**Task description**
Output the line containing "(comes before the" exactly. Do the same for every line after it through the end of the material, and output nothing else.

══ Raw data

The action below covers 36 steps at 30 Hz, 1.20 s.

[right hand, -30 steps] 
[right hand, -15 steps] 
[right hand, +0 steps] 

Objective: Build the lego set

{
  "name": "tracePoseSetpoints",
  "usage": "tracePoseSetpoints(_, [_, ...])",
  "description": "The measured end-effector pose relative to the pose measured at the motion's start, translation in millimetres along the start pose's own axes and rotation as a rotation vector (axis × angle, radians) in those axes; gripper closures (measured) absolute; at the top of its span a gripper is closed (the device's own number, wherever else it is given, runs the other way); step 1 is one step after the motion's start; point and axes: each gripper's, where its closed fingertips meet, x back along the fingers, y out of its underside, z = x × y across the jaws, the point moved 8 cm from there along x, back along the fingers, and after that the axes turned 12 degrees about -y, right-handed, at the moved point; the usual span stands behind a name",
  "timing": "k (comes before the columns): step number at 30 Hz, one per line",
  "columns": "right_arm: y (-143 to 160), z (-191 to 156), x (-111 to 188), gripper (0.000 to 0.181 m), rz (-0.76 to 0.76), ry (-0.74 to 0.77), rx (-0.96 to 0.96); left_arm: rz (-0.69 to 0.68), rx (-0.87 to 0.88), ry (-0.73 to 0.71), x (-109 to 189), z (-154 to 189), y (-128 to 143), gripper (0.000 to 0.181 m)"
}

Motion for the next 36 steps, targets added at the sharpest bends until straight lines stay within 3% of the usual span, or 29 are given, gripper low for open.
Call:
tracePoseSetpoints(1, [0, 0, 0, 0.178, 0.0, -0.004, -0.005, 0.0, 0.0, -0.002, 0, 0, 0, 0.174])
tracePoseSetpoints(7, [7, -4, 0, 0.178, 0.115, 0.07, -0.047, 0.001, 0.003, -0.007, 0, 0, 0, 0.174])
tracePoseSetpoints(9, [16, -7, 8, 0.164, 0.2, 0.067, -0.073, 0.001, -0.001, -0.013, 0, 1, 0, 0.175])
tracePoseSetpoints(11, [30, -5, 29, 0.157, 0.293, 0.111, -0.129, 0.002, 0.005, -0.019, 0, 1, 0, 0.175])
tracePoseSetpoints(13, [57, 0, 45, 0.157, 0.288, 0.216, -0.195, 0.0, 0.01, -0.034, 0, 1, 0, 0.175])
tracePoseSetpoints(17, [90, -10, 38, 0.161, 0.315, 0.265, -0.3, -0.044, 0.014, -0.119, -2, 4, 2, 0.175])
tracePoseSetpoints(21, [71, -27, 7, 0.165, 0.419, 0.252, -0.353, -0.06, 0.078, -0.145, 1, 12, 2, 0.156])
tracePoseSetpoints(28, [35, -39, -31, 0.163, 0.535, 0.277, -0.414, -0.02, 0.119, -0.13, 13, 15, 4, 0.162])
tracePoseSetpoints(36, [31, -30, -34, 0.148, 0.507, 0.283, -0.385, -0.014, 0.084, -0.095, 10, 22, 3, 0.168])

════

**Your solution**
  "timing": "k (comes before the columns): step number at 30 Hz, one per line",
  "columns": "right_arm: y (-143 to 160), z (-191 to 156), x (-111 to 188), gripper (0.000 to 0.181 m), rz (-0.76 to 0.76), ry (-0.74 to 0.77), rx (-0.96 to 0.96); left_arm: rz (-0.69 to 0.68), rx (-0.87 to 0.88), ry (-0.73 to 0.71), x (-109 to 189), z (-154 to 189), y (-128 to 143), gripper (0.000 to 0.181 m)"
}

Motion for the next 36 steps, targets added at the sharpest bends until straight lines stay within 3% of the usual span, or 29 are given, gripper low for open.
Call:
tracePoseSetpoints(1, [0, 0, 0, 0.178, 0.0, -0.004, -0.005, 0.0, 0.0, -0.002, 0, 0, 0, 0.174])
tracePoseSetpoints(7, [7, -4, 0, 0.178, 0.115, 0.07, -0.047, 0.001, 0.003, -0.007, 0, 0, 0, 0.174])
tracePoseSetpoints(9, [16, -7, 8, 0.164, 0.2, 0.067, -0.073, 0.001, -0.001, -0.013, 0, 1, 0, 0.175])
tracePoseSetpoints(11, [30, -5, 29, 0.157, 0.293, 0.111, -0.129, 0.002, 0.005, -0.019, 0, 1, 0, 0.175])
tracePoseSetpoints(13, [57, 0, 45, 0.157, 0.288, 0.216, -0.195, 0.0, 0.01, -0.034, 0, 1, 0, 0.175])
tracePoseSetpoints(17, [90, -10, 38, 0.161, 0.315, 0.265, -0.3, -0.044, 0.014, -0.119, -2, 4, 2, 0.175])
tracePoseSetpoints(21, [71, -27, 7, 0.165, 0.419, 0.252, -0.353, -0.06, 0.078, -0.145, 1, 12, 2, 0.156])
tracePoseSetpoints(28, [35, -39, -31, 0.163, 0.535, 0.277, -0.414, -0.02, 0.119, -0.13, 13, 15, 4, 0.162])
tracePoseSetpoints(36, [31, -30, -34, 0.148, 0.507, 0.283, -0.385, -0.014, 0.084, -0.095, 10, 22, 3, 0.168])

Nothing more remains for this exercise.